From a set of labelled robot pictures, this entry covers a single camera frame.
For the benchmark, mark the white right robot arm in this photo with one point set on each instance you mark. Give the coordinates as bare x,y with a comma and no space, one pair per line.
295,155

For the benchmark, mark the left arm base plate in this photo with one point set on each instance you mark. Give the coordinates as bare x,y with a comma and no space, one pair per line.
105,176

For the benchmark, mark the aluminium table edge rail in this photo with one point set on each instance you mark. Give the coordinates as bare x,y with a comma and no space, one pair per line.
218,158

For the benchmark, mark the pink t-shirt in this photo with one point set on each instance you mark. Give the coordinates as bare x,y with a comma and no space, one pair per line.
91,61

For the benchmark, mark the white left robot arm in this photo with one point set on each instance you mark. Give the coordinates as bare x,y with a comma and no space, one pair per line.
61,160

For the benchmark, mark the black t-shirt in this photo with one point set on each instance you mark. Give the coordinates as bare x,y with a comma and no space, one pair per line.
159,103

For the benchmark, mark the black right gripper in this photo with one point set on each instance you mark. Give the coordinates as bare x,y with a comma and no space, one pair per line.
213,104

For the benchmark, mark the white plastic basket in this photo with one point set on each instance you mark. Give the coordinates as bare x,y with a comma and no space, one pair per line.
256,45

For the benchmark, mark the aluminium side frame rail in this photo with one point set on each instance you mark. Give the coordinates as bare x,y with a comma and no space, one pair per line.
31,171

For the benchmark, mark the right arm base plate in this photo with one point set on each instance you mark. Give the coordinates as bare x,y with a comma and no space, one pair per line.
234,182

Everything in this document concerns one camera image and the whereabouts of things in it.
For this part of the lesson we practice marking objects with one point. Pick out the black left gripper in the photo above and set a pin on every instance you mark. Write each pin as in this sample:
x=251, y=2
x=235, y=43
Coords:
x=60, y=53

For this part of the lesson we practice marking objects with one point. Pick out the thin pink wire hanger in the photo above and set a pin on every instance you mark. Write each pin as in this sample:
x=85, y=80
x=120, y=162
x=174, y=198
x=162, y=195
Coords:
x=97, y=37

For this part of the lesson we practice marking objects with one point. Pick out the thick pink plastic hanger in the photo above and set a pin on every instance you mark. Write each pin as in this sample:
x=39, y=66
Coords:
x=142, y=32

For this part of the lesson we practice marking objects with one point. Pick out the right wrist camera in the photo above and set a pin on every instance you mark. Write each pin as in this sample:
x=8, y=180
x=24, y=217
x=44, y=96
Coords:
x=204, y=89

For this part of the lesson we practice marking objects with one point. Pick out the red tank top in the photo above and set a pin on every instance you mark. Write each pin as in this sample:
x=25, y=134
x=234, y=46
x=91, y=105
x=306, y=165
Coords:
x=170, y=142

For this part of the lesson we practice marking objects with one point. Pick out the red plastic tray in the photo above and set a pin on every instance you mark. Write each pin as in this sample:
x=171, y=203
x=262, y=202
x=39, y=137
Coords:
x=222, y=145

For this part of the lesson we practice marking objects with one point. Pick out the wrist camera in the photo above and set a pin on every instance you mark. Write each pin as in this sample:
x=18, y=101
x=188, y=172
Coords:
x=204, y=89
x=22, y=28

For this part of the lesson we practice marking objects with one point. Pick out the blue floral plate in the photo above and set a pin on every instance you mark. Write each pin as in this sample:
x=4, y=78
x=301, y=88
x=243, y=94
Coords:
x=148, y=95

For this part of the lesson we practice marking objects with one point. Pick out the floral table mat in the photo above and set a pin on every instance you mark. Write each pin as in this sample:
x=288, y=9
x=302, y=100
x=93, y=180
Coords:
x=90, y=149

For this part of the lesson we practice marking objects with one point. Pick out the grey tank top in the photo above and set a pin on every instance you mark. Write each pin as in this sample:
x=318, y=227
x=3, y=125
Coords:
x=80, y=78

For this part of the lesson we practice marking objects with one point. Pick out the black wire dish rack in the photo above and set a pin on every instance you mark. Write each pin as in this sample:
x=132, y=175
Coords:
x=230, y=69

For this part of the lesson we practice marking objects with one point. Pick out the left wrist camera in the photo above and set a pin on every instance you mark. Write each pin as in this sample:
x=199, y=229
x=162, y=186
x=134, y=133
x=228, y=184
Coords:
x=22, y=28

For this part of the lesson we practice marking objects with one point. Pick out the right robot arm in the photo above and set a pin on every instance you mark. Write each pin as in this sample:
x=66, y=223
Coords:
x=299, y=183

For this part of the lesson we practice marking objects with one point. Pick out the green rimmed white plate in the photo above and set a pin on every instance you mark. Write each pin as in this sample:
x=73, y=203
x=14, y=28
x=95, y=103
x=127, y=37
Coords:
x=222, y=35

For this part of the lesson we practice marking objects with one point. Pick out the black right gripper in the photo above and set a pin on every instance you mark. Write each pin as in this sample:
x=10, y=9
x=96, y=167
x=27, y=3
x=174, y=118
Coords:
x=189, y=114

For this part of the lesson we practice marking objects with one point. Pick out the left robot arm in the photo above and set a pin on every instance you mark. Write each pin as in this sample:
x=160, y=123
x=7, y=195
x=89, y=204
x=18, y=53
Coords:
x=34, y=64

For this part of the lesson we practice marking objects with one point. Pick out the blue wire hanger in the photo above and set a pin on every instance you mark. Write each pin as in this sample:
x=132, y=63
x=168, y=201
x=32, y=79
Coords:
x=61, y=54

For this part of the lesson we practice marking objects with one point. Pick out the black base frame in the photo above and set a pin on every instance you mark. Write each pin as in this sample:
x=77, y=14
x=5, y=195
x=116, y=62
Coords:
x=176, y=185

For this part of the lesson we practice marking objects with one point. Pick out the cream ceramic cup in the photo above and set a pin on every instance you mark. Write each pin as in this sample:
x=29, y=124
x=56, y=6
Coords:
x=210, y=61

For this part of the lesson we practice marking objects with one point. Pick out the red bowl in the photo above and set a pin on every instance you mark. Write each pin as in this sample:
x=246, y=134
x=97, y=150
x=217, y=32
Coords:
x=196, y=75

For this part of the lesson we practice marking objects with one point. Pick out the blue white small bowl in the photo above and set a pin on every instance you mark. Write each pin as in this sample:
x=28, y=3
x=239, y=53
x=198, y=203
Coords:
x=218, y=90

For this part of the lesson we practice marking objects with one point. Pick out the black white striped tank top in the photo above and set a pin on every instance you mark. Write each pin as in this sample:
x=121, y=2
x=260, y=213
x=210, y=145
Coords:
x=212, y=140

☆ ☆ ☆

Output each line of the material above with no deviation.

From a set of labelled robot pictures, this entry covers a single camera frame.
For the benchmark, mark the white right robot arm in this photo with one point set on each instance you mark. Give the coordinates as bare x,y with a comma and no space, one pair per line.
295,155

For the benchmark, mark the left arm base plate in this photo with one point set on each instance you mark. Give the coordinates as bare x,y with a comma and no space, one pair per line.
105,176

For the benchmark, mark the aluminium table edge rail in this photo with one point set on each instance you mark. Give the coordinates as bare x,y with a comma and no space, one pair per line.
218,158

For the benchmark, mark the pink t-shirt in this photo with one point set on each instance you mark. Give the coordinates as bare x,y with a comma and no space, one pair per line.
91,61

For the benchmark, mark the white left robot arm in this photo with one point set on each instance you mark. Give the coordinates as bare x,y with a comma and no space, one pair per line.
61,160

For the benchmark, mark the black t-shirt in this photo with one point set on each instance you mark. Give the coordinates as bare x,y with a comma and no space, one pair per line.
159,103

For the benchmark, mark the black right gripper in this photo with one point set on each instance you mark. Give the coordinates as bare x,y with a comma and no space, one pair per line.
213,104

For the benchmark, mark the white plastic basket in this photo with one point set on each instance you mark. Give the coordinates as bare x,y with a comma and no space, one pair per line.
256,45

For the benchmark, mark the aluminium side frame rail in this photo with one point set on each instance you mark. Give the coordinates as bare x,y with a comma and no space, one pair per line.
31,171

For the benchmark, mark the right arm base plate in this photo with one point set on each instance you mark. Give the coordinates as bare x,y with a comma and no space, one pair per line.
234,182

Everything in this document concerns one camera image and the whereabouts of things in it.
For this part of the lesson we practice marking objects with one point. Pick out the black left gripper in the photo above and set a pin on every instance you mark. Write each pin as in this sample:
x=251, y=2
x=235, y=43
Coords:
x=60, y=53

For this part of the lesson we practice marking objects with one point. Pick out the thin pink wire hanger in the photo above and set a pin on every instance you mark. Write each pin as in this sample:
x=85, y=80
x=120, y=162
x=174, y=198
x=162, y=195
Coords:
x=97, y=37

For this part of the lesson we practice marking objects with one point. Pick out the thick pink plastic hanger in the photo above and set a pin on every instance you mark. Write each pin as in this sample:
x=39, y=66
Coords:
x=142, y=32

For this part of the lesson we practice marking objects with one point. Pick out the right wrist camera in the photo above and set a pin on every instance you mark. Write each pin as in this sample:
x=8, y=180
x=24, y=217
x=44, y=96
Coords:
x=204, y=89

For this part of the lesson we practice marking objects with one point. Pick out the red tank top in the photo above and set a pin on every instance you mark. Write each pin as in this sample:
x=25, y=134
x=234, y=46
x=91, y=105
x=306, y=165
Coords:
x=170, y=142

For this part of the lesson we practice marking objects with one point. Pick out the red plastic tray in the photo above and set a pin on every instance you mark. Write each pin as in this sample:
x=171, y=203
x=262, y=202
x=39, y=137
Coords:
x=222, y=145

For this part of the lesson we practice marking objects with one point. Pick out the wrist camera in the photo above and set a pin on every instance you mark. Write each pin as in this sample:
x=18, y=101
x=188, y=172
Coords:
x=204, y=89
x=22, y=28

For this part of the lesson we practice marking objects with one point. Pick out the blue floral plate in the photo above and set a pin on every instance you mark. Write each pin as in this sample:
x=4, y=78
x=301, y=88
x=243, y=94
Coords:
x=148, y=95

For this part of the lesson we practice marking objects with one point. Pick out the floral table mat in the photo above and set a pin on every instance you mark. Write each pin as in this sample:
x=288, y=9
x=302, y=100
x=93, y=180
Coords:
x=90, y=149

For this part of the lesson we practice marking objects with one point. Pick out the grey tank top in the photo above and set a pin on every instance you mark. Write each pin as in this sample:
x=318, y=227
x=3, y=125
Coords:
x=80, y=78

For this part of the lesson we practice marking objects with one point. Pick out the black wire dish rack in the photo above and set a pin on every instance you mark. Write each pin as in this sample:
x=132, y=175
Coords:
x=230, y=69

For this part of the lesson we practice marking objects with one point. Pick out the left wrist camera in the photo above and set a pin on every instance you mark. Write each pin as in this sample:
x=199, y=229
x=162, y=186
x=134, y=133
x=228, y=184
Coords:
x=22, y=28

For this part of the lesson we practice marking objects with one point. Pick out the right robot arm in the photo above and set a pin on every instance you mark. Write each pin as in this sample:
x=66, y=223
Coords:
x=299, y=183

For this part of the lesson we practice marking objects with one point. Pick out the green rimmed white plate in the photo above and set a pin on every instance you mark. Write each pin as in this sample:
x=73, y=203
x=14, y=28
x=95, y=103
x=127, y=37
Coords:
x=222, y=35

For this part of the lesson we practice marking objects with one point. Pick out the black right gripper in the photo above and set a pin on every instance you mark. Write each pin as in this sample:
x=10, y=9
x=96, y=167
x=27, y=3
x=174, y=118
Coords:
x=189, y=114

For this part of the lesson we practice marking objects with one point. Pick out the left robot arm in the photo above and set a pin on every instance you mark. Write each pin as in this sample:
x=160, y=123
x=7, y=195
x=89, y=204
x=18, y=53
Coords:
x=34, y=64

For this part of the lesson we practice marking objects with one point. Pick out the blue wire hanger in the photo above and set a pin on every instance you mark. Write each pin as in this sample:
x=132, y=63
x=168, y=201
x=32, y=79
Coords:
x=61, y=54

For this part of the lesson we practice marking objects with one point. Pick out the black base frame in the photo above and set a pin on every instance you mark. Write each pin as in this sample:
x=77, y=14
x=5, y=195
x=116, y=62
Coords:
x=176, y=185

For this part of the lesson we practice marking objects with one point. Pick out the cream ceramic cup in the photo above and set a pin on every instance you mark. Write each pin as in this sample:
x=29, y=124
x=56, y=6
Coords:
x=210, y=61

For this part of the lesson we practice marking objects with one point. Pick out the red bowl in the photo above and set a pin on every instance you mark. Write each pin as in this sample:
x=246, y=134
x=97, y=150
x=217, y=32
Coords:
x=196, y=75

For this part of the lesson we practice marking objects with one point. Pick out the blue white small bowl in the photo above and set a pin on every instance you mark. Write each pin as in this sample:
x=28, y=3
x=239, y=53
x=198, y=203
Coords:
x=218, y=90

For this part of the lesson we practice marking objects with one point. Pick out the black white striped tank top in the photo above and set a pin on every instance you mark. Write each pin as in this sample:
x=121, y=2
x=260, y=213
x=210, y=145
Coords:
x=212, y=140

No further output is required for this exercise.